--- INPUT DATA Enclosed Below ---

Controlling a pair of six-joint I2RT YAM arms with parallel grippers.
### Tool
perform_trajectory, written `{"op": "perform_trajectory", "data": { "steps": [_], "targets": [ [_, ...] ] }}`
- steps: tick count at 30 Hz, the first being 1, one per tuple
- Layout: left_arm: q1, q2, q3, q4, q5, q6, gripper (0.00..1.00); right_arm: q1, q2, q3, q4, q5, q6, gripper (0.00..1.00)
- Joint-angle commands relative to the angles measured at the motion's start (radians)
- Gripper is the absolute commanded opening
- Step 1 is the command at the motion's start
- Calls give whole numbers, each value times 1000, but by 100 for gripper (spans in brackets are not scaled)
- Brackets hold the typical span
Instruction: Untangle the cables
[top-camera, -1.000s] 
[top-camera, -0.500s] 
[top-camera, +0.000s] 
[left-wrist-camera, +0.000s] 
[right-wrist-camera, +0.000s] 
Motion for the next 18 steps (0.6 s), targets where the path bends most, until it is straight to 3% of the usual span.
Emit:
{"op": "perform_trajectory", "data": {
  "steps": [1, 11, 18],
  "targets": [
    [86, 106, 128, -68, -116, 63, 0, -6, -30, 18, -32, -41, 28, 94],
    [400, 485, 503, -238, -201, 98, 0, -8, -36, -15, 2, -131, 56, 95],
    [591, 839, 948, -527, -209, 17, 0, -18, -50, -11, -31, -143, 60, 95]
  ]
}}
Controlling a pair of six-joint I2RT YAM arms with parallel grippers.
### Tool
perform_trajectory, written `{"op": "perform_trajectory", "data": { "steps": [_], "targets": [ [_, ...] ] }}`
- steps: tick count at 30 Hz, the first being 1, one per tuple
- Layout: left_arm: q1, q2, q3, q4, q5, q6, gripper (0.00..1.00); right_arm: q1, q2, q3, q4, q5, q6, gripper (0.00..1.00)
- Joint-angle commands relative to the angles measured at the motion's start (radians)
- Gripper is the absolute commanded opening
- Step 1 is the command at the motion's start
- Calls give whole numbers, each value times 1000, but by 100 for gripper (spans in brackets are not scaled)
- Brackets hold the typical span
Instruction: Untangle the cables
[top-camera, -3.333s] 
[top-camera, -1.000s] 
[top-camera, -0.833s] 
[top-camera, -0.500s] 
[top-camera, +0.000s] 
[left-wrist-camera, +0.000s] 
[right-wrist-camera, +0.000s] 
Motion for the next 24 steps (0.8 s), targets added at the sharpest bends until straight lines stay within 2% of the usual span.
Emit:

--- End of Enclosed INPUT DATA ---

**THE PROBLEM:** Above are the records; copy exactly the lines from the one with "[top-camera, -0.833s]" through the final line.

**ANSWER BOX:**
[top-camera, -0.833s] 
[top-camera, -0.500s] 
[top-camera, +0.000s] 
[left-wrist-camera, +0.000s] 
[right-wrist-camera, +0.000s] 
Motion for the next 24 steps (0.8 s), targets added at the sharpest bends until straight lines stay within 2% of the usual span.
Emit:

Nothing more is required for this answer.